Esos niños han crecido con el fenómeno de la violencia que hace más de una década se ha recrudecido en el país. Y a fuerza de verla, de palparla y a veces de padecerla, se han acostumbrado a vivir en una sociedad donde ya no sorprende ni conmueve la aparición de cuerpos mutilados, niños o mujeres asesinadas o violadas, fosas clandestinas con cientos de cuerpos humanos muertos en asaltos o secuestros; una sociedad en la que la vida humana vale cada vez menos y que, en la proliferación de armas ilegales que inundan las ciudades sin control de las autoridades, incluso tiene un precio que se puede pagar para pagar una vida.

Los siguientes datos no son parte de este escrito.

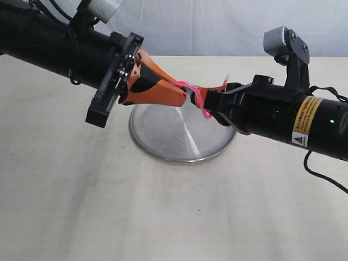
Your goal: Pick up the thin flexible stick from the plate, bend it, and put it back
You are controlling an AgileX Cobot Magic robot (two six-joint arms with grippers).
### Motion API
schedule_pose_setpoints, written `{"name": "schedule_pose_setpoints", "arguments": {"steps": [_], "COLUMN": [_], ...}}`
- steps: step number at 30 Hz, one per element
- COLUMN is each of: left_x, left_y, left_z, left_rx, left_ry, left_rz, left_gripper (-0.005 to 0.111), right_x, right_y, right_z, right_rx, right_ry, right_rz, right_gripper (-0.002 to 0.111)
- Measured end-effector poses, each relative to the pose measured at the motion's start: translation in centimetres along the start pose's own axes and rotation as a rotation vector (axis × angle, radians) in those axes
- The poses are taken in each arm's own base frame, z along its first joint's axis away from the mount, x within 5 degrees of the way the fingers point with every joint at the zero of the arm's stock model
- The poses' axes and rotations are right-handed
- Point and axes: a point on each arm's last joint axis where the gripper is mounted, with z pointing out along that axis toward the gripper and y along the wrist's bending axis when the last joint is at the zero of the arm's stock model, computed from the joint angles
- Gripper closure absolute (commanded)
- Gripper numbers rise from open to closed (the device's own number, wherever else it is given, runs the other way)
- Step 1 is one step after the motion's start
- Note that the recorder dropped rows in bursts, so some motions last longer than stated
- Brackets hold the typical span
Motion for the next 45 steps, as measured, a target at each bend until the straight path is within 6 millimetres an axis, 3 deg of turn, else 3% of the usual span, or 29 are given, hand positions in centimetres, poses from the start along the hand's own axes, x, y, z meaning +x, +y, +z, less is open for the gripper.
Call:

A esa generación pertenece el menor que entró armado a una escuela privada en Monterrey y que, en medio de su particular y dolorosa problemática, decidió abrir fuego contra su maestra y sus compañeros. No debió ser difícil para él conseguir un arma, tampoco ingresarla a la escuela oculta en su mochila; y al accionarla es probable que solo imitara algo que debió ver varias veces en su corta vida, ya sea en la realidad o en videos, a otros que mataron y dispararon a sangre fría en este país sin que pasara absolutamente nada con esos asesinatos que, en casi 97% de los casos, quedan en la total impunidad y sin castigo para los asesinos.

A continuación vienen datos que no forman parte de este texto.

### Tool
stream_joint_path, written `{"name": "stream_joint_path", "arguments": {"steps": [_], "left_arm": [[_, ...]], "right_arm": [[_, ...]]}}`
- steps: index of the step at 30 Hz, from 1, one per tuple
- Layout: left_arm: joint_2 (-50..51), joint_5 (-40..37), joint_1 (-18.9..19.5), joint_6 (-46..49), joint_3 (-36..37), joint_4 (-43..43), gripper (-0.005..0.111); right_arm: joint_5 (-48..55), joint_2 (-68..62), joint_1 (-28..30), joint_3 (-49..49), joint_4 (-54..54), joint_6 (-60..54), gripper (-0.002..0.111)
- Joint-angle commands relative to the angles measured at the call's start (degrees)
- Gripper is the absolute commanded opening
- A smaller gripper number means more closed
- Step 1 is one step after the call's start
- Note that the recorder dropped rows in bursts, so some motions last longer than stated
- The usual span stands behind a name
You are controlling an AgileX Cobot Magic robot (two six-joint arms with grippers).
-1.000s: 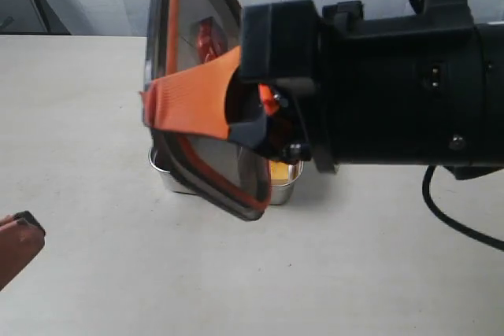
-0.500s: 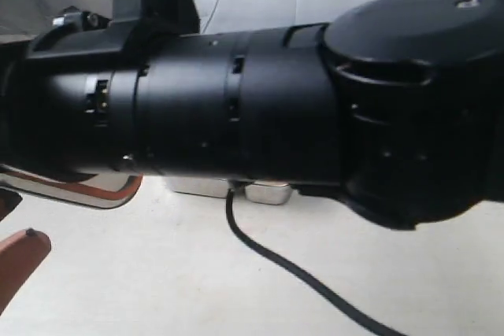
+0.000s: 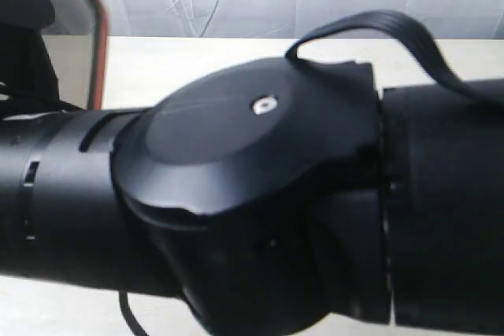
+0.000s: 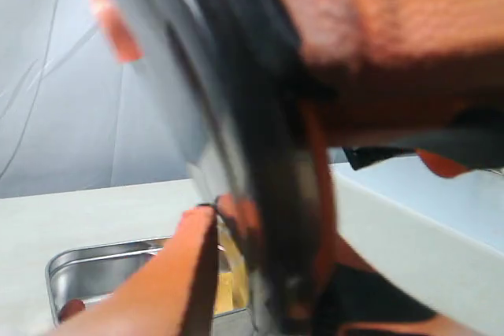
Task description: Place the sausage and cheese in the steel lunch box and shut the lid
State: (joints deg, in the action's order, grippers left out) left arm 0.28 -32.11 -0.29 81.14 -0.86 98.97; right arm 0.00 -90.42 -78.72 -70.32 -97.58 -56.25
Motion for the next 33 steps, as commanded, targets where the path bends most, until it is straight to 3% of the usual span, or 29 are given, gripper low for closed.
{"name": "stream_joint_path", "arguments": {"steps": [1,18,20,24,26,33], "left_arm": [[-0.3,4.0,-0.4,0.1,-0.3,1.0,0.001],[-0.3,13.3,-0.4,14.0,-4.7,1.0,0.0],[-0.3,13.4,-0.4,14.7,-4.8,1.0,0.0],[-0.3,14.4,-0.4,14.9,-4.8,1.0,0.0],[-0.3,15.4,-0.4,14.9,-4.8,1.0,0.0],[-0.3,17.8,-0.4,15.5,-7.9,1.0,0.0]], "right_arm": [[2.5,0.2,-2.1,-0.5,-0.2,-0.1,-0.001],[5.8,1.1,-1.8,-0.4,3.9,-0.1,0.001],[6.4,2.0,-1.1,0.3,4.7,-0.1,0.01],[10.4,4.6,2.4,3.2,4.7,0.2,0.041],[14.1,5.9,4.2,4.8,4.9,0.7,0.052],[23.7,11.0,9.2,8.2,20.3,7.1,0.054]]}}
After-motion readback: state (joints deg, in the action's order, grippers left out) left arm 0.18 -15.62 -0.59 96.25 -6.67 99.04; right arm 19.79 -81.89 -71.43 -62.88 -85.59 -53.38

Porque esa es la otra realidad en que han vivido y crecido esos menores mexicanos: la de la impunidad total y normal; impunidad en la que matar y delinquir en su país no solo no tiene consecuencias en la mayoría de los casos, sino que se ha vuelto para muchos jóvenes un estilo de vida, opción a veces obligada por su difícil realidad económica, pero también a veces fomentada por una industria mediática y de videojuegos que ensalza a criminales y los convierte en figuras de culto y admiración para ese sector vulnerable e influenciable.

Apenas horas antes de la terrible tragedia en el colegio Americano del Noreste, un repaso a las noticias y titulares de los días previos arrojaba: “Más de 10 muertos el domingo en Guerrero, seis decapitados”. Tres niños de 4, 6 y 8 años muertos en operativo en San Miguel de allende”, “Balacera en bar de Playa del Carmen, cuatro muertos”, “Atacan Fiscalía en Cancún, 4 muertos; balaceras y pánico”. En ningún caso se habla de detenidos o culpables, solo de violencia real y cotidiana.

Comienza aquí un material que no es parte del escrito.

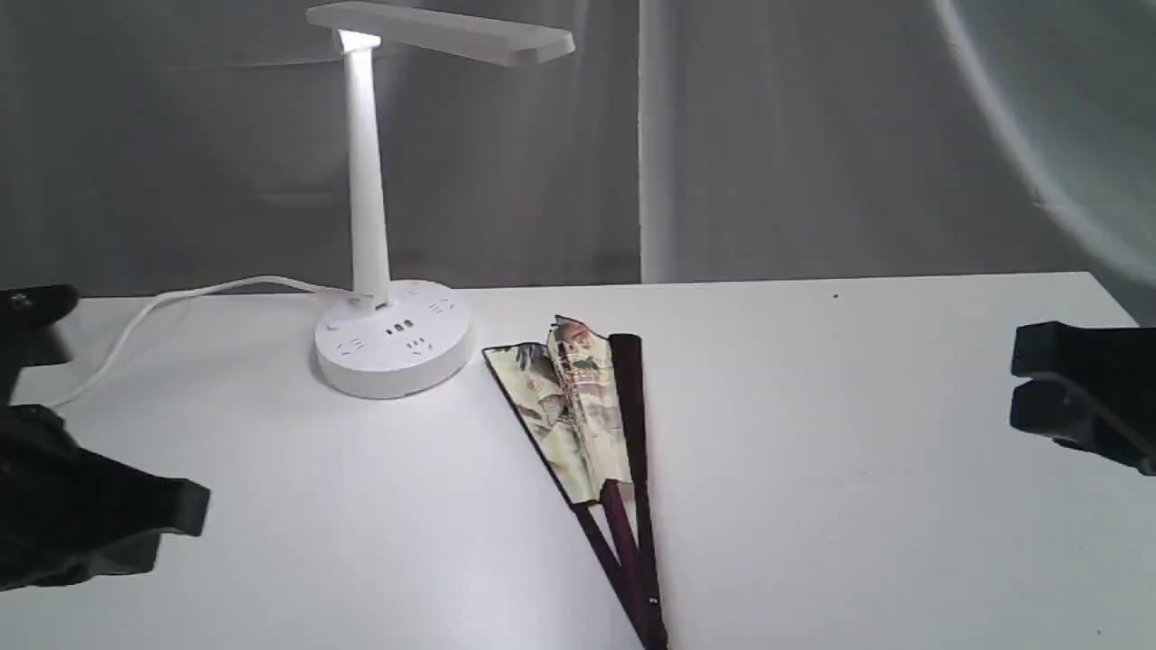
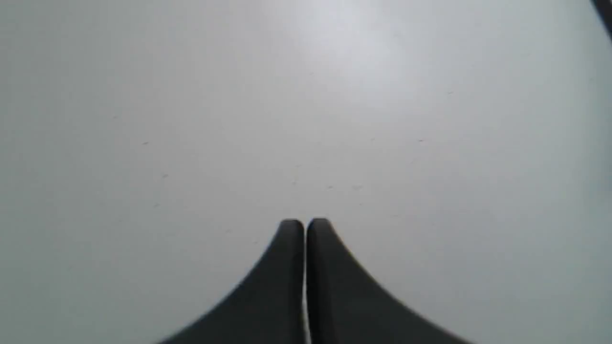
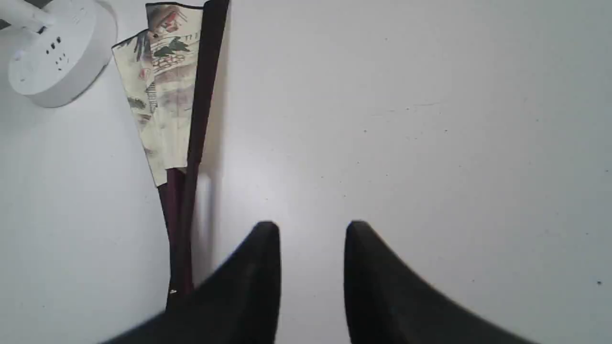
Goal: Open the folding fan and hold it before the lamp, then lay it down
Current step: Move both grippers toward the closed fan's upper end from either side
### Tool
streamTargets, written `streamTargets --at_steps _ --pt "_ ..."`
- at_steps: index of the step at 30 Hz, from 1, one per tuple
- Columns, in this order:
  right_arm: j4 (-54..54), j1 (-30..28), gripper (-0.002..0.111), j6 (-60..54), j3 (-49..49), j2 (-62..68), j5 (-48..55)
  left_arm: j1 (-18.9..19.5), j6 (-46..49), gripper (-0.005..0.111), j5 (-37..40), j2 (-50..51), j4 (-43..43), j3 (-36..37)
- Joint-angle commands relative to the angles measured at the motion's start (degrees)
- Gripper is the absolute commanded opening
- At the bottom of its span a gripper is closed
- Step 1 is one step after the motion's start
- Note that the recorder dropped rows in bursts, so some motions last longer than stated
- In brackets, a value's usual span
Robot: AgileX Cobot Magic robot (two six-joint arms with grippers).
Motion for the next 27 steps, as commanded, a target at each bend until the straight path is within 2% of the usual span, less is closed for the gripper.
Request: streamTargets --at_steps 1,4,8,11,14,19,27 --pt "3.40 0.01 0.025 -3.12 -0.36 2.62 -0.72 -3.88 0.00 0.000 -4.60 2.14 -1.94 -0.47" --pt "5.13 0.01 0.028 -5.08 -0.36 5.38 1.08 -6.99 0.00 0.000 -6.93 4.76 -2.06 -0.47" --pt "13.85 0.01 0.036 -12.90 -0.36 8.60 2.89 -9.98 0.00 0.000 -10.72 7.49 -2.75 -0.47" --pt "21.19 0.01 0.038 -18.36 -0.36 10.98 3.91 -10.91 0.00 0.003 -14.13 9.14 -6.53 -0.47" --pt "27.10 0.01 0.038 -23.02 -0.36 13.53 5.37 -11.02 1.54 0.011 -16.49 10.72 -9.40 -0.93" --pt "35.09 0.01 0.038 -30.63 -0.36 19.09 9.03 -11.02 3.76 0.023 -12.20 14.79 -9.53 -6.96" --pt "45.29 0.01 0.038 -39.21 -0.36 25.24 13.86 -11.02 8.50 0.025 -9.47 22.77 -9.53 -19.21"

Ese mismo día, en medio de la conmoción nacional por el ataque en un salón de clases, todo lo que se escuchaba del presidente, del gobernador, de funcionarios y cuánto personaje se sumara a la ola mediática que desencadena una tragedia de esta magnitud, eran lamentos y condenas. “Lamentamos la violencia”, “condenamos ese tipo de violencia”, “no debe permitirse la violencia”, “castigo ejemplar a la violencia”, dicen las autoridades que no hacen nada para prevenir, contener y detener esa violencia, las mismas que han fracasado en sus políticas de seguridad y nos han hecho acostumbrarnos y resignarnos a aceptar como normal vivir en el miedo y la violencia. Y no faltarán quienes hablen de crisis de valores, de familias disfuncionales y desintegradas, de deshumanización y falta de civismo.

Pero tras los lamentos y condenas, y del análisis y explicaciones de expertos, lo que hay es una generación de niños mexicanos que nació, creció y vive todos los días en medio de una violencia cada vez más normal e institucionalizada.